Ter uma vida ativa fá-lo sentir-se bem física e psicologicamente. São poucas as coisas que faz por obrigação e recuperou tudo o que lhe dava gozo fazer. «Tenho uma vida quase normal, exceto de manhã e ao fim do dia, quando a medicação está mais fraca», explica. Em situações de stresse, tem dificuldade de equilíbrio, por vezes falhas de memória, os pés insistem em ter vida própria, mas «tudo está melhor agora», garante.

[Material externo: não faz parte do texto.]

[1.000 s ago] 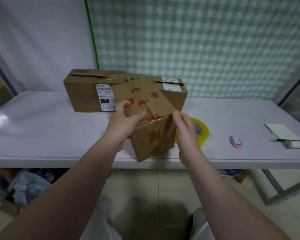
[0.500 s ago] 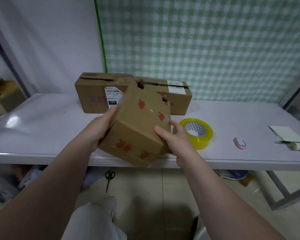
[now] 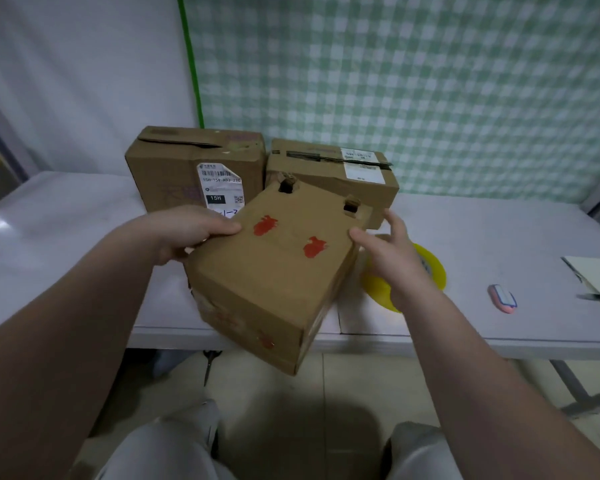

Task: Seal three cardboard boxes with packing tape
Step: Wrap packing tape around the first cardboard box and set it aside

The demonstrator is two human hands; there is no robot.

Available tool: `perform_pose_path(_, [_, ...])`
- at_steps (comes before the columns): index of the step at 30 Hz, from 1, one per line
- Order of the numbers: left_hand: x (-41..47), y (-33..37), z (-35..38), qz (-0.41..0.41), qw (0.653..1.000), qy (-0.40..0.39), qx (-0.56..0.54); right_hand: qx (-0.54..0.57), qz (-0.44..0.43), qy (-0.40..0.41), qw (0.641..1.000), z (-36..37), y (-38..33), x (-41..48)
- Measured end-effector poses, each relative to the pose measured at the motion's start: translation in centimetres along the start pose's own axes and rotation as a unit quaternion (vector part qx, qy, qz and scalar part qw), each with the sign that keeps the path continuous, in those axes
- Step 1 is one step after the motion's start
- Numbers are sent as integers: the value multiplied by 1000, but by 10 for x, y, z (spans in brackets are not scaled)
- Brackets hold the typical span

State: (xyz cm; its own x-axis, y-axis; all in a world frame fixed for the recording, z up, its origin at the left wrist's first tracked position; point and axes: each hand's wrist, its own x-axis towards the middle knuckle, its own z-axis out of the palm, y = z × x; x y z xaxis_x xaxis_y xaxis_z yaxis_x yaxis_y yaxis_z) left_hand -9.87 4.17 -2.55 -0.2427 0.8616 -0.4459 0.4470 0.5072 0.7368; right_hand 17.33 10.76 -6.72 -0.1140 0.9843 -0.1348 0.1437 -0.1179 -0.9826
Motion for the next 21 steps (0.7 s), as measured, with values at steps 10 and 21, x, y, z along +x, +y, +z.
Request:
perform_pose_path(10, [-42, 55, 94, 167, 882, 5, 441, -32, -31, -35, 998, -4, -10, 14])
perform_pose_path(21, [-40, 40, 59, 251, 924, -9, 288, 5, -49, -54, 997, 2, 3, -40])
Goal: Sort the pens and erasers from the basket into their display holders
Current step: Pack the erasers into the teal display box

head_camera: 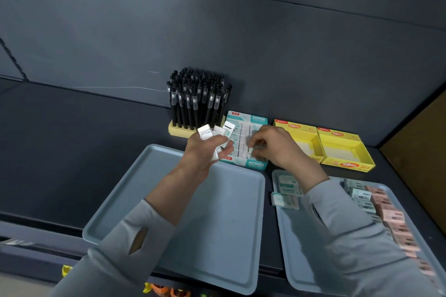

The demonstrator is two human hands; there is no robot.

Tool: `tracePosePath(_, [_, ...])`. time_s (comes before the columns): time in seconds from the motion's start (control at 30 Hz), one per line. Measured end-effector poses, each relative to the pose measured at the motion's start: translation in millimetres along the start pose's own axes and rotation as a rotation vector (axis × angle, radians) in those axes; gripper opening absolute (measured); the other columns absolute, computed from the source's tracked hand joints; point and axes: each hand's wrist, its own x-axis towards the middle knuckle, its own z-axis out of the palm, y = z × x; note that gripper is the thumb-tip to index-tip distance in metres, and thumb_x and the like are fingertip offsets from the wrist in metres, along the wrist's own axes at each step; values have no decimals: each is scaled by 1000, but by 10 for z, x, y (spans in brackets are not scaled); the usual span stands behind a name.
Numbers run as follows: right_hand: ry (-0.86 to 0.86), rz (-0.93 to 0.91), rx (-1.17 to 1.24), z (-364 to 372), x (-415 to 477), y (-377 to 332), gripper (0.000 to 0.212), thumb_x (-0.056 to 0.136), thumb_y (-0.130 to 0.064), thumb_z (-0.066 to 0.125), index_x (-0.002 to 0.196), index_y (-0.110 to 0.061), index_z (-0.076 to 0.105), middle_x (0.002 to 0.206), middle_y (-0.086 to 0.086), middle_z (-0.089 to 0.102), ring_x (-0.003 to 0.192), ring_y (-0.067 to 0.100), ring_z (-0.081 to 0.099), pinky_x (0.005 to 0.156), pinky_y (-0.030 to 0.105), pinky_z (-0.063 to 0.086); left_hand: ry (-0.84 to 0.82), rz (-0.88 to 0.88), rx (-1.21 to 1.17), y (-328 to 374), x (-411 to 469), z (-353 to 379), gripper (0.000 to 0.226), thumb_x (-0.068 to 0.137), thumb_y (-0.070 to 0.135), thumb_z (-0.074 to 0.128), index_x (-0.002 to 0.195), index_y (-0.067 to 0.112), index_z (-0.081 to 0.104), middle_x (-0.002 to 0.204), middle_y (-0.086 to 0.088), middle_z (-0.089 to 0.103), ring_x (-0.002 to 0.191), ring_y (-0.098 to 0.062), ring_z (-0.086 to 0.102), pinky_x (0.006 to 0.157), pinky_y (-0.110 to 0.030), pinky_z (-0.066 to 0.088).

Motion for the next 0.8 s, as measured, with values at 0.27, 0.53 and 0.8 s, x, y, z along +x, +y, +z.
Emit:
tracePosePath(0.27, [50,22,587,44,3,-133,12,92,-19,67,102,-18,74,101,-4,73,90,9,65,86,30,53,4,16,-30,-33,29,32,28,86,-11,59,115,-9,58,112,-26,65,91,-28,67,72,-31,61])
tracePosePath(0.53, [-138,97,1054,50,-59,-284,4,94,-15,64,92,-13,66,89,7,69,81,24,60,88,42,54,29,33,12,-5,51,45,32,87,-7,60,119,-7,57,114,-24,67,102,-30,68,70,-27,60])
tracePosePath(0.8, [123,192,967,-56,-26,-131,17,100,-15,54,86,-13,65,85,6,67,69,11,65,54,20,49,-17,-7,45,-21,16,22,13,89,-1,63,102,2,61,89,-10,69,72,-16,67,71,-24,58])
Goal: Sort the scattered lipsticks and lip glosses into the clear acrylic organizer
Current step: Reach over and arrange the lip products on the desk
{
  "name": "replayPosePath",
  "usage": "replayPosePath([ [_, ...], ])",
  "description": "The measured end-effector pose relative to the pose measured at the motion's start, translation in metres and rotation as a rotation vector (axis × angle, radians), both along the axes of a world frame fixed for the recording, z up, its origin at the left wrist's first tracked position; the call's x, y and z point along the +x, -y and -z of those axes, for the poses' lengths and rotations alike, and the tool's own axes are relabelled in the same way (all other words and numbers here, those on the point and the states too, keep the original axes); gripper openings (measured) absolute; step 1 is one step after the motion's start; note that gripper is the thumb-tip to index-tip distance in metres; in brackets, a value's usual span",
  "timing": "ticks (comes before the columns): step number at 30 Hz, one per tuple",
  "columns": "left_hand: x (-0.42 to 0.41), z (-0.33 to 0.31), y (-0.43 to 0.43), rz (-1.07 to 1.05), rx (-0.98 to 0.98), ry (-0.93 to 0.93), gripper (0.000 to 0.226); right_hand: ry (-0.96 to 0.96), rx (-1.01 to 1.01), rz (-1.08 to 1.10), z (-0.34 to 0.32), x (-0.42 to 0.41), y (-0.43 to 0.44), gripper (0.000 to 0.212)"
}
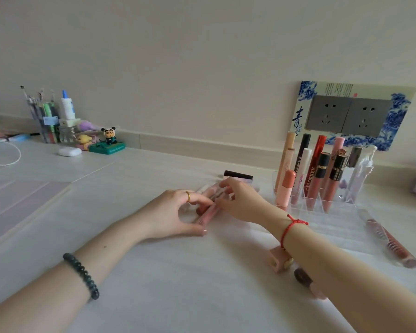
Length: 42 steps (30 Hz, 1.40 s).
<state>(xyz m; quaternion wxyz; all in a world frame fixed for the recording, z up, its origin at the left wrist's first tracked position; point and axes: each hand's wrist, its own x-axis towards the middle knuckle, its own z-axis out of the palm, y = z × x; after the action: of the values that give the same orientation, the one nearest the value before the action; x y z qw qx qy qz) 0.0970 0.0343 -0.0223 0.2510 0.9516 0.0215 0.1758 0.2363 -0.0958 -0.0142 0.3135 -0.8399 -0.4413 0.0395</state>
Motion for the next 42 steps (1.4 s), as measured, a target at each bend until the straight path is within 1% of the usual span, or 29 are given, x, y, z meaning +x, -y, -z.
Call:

«Antes, quando eu puxava a cana já o peixe tinha comido o isco». Rui é o primeiro a rir-se de si mesmo, quando recorda a fase negra da doença: «Tinha três alturas no dia: a hora do peru, com os movimentos involuntários do tronco; a hora do poeta, em que a caneta ficava parada em espera; a hora do caracol, quando queria mexer-me rapidamente e o corpo não obedecia». Sempre foi brincalhão e a doença não lhe afetou o humor. A rigidez facial é um traço da doença, mas não lhe tira o riso do rosto.​

 


Manter a doença estável é a prioridade. Rui não falha as tomas da medicação, vai ao médico semestralmente para ajustar a medicação (há cinco anos que não regista alterações), e mantém uma vida ativa, mas tranquila. Só se expõe ao stresse em nome de um valor mais alto: divulgar a doença obriga-o a aparecer em público. «Se queres ajudar as pessoas, tens de dar a cara», diz, sem hesitar. Está empenhado em mudar a forma como, por desconhecimento, as pessoas julgam quem padece da doença: «Aquele indivíduo está com uma bebedeira que não se aguenta em pé! Anda metido na droga! Está a demorar como tudo, pensam as pessoas na caixa do supermercado».

Tem esperança de que o seu exemplo de vida ajude outros a declarar guerra à doença de Parkinson. À coragem com que vive o presente, junta o otimismo com que olha o futuro: «Todos os dias acordo e penso: mais um dia! Acordaste, estás vivo, faz-te à vida. O que é que tens para fazer hoje? Se te aguentares assim mais dez anos estás safo, entretanto descobrem a cura!».